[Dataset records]
--- START ---

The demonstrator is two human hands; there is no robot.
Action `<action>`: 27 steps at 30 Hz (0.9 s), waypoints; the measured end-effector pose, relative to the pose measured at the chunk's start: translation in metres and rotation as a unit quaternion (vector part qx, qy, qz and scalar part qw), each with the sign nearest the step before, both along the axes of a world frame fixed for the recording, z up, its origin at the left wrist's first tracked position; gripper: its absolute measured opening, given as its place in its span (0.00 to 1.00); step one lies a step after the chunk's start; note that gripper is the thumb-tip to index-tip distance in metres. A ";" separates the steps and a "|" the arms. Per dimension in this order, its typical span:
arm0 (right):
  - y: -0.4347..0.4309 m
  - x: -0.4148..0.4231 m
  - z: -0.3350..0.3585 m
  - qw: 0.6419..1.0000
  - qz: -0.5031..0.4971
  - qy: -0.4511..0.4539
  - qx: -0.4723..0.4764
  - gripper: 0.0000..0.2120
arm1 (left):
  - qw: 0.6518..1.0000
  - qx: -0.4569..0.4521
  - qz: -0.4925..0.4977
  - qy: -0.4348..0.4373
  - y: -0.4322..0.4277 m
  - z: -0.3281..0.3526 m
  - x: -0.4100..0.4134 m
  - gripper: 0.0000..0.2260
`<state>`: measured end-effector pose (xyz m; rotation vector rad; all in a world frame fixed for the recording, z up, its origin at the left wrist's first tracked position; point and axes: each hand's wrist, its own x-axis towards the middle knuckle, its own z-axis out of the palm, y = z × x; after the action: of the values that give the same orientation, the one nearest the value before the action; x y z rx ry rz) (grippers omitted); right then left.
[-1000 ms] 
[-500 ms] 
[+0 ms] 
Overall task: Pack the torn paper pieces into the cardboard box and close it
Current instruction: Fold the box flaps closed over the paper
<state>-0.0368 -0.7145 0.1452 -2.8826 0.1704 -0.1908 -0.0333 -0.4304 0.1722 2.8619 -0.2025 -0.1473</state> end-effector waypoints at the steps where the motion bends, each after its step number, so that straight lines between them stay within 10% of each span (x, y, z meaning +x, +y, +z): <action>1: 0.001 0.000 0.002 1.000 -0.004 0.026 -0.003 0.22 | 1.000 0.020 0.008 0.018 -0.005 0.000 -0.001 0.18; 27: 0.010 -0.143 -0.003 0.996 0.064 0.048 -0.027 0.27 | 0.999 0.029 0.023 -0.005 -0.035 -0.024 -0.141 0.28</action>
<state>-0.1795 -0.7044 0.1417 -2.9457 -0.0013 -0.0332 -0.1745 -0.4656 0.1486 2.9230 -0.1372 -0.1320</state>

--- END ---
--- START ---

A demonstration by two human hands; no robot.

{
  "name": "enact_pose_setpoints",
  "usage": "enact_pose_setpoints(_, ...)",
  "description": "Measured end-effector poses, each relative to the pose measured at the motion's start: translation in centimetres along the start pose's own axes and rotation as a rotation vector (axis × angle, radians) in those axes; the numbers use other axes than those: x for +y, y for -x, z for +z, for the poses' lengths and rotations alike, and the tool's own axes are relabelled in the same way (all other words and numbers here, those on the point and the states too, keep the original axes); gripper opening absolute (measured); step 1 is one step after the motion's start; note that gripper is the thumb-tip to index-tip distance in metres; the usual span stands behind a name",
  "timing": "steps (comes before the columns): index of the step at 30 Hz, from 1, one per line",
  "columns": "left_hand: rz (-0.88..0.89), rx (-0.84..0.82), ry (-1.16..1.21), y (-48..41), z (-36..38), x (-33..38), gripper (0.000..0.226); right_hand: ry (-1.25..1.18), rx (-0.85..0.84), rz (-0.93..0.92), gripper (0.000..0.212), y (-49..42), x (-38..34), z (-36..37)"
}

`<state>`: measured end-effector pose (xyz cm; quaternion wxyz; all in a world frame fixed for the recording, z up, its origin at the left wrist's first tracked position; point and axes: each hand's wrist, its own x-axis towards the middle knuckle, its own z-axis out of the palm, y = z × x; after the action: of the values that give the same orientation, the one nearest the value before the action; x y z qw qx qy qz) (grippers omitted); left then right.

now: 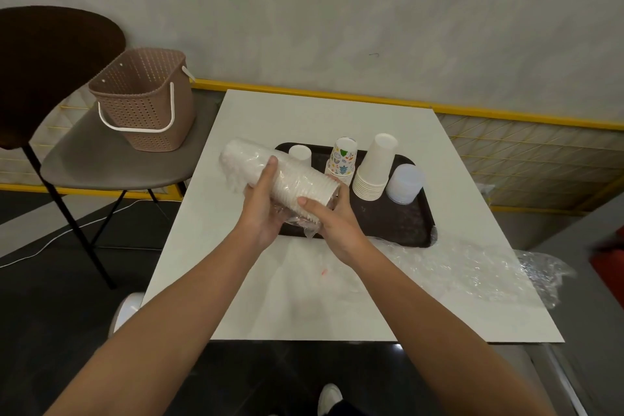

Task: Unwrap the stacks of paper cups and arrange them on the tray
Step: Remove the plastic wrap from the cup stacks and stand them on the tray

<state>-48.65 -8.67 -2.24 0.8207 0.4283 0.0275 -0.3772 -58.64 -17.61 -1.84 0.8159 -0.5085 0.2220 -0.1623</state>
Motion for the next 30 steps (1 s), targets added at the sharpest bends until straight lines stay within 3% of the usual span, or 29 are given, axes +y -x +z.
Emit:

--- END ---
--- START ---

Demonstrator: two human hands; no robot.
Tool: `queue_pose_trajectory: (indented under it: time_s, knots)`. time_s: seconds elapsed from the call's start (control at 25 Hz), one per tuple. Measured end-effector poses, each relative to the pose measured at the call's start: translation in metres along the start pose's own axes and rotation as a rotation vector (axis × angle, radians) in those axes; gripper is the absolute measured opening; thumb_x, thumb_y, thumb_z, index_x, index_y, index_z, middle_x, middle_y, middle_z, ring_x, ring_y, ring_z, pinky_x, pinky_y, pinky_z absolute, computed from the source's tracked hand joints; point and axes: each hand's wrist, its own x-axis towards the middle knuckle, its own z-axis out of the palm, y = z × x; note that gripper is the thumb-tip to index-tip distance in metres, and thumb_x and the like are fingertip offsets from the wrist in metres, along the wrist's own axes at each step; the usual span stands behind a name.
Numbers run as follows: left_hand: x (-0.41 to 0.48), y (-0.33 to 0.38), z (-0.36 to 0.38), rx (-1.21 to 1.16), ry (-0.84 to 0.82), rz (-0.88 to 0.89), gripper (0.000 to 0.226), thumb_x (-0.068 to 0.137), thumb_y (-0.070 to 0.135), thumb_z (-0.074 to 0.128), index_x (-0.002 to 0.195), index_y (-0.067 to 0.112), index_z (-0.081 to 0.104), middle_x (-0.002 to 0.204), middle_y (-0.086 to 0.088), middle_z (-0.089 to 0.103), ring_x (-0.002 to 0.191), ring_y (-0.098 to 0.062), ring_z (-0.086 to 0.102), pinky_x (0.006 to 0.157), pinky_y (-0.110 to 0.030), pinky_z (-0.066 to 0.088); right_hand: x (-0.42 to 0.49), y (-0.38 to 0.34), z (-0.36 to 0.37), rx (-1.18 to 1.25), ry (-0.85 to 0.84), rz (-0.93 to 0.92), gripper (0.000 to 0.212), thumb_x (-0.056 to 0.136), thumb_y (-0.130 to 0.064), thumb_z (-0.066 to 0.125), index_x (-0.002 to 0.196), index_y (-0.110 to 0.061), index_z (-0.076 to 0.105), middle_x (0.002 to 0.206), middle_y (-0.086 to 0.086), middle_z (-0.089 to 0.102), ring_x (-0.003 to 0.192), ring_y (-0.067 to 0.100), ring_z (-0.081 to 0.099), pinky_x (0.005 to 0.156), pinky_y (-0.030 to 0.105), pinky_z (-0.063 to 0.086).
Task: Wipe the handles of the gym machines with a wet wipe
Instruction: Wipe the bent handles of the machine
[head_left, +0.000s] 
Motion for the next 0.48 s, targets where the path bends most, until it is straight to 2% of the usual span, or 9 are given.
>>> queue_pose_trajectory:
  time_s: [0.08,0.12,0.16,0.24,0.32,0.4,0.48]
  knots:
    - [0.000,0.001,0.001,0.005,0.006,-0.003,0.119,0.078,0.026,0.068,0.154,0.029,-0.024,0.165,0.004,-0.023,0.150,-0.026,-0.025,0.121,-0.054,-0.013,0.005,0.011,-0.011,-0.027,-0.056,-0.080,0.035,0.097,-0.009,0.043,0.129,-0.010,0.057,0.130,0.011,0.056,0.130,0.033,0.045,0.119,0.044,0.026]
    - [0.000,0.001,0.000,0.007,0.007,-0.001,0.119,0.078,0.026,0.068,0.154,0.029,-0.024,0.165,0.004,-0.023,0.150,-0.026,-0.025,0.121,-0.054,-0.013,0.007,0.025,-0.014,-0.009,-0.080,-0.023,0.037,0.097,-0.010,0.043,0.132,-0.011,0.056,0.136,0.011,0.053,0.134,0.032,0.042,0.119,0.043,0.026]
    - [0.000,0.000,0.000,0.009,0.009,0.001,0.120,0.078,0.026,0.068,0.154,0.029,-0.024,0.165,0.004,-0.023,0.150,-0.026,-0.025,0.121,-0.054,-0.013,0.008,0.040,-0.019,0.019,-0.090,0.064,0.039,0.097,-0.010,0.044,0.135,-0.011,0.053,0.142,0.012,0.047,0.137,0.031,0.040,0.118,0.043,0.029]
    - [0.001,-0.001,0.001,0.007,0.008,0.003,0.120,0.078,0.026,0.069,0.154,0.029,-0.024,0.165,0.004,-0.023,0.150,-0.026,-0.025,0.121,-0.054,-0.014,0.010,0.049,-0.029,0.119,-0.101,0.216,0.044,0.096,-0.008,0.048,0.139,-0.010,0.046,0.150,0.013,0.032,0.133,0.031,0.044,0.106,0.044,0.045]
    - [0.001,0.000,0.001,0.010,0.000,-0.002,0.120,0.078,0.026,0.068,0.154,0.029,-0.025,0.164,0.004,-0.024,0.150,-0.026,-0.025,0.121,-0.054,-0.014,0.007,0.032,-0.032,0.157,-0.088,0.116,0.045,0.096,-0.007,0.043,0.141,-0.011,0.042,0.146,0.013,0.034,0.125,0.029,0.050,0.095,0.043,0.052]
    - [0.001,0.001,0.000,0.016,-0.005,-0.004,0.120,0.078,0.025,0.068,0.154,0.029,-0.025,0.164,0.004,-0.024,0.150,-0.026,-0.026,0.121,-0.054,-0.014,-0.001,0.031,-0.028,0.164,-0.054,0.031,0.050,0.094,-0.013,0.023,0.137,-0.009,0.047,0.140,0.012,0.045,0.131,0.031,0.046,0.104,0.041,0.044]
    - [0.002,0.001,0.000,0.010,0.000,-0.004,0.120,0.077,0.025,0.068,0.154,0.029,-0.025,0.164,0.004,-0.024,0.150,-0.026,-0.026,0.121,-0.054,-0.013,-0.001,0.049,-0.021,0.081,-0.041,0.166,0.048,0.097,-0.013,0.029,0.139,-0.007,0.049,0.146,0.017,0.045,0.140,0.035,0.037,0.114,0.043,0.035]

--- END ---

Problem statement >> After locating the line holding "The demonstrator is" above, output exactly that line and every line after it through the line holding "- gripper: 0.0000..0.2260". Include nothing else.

Expected output >>
The demonstrator is two human hands; there is no robot.
Action `<action>`: 27 steps at 30 Hz (0.9 s), waypoints; the measured end-effector pose, relative to the pose measured at the chunk's start: translation in metres and rotation as a unit quaternion (vector part qx, qy, qz and scalar part qw), each with the sign nearest the step before, both along the axes of a world frame fixed for the recording, z up, its origin at the left wrist's first tracked position; gripper: its absolute measured opening, given as its place in its span (0.00 to 1.00); step one lies a step after the chunk's start; note that gripper is the thumb-tip to index-tip distance in metres. A ";" separates the steps and a "|" the arms. Per dimension in this order, its typical span:
arm0 (right):
  - y: -0.4347..0.4309 m
  - x: -0.4148..0.4231 m
  - z: -0.3350..0.3585 m
  - qw: 0.6419..1.0000
  - qz: -0.5031..0.4971
  - qy: -0.4511..0.4539
  - qx: -0.4723..0.4764
  - gripper: 0.0000..0.2120
arm1 (left):
  - qw: 0.6518..1.0000
  - qx: -0.4569..0.4521
  - qz: -0.4925..0.4977
  - qy: -0.4348..0.4373
  - y: -0.4322..0.4277 m
  - z: -0.3281..0.3526 m
  - x: -0.4100..0.4134 m
  - gripper: 0.0000..0.2260

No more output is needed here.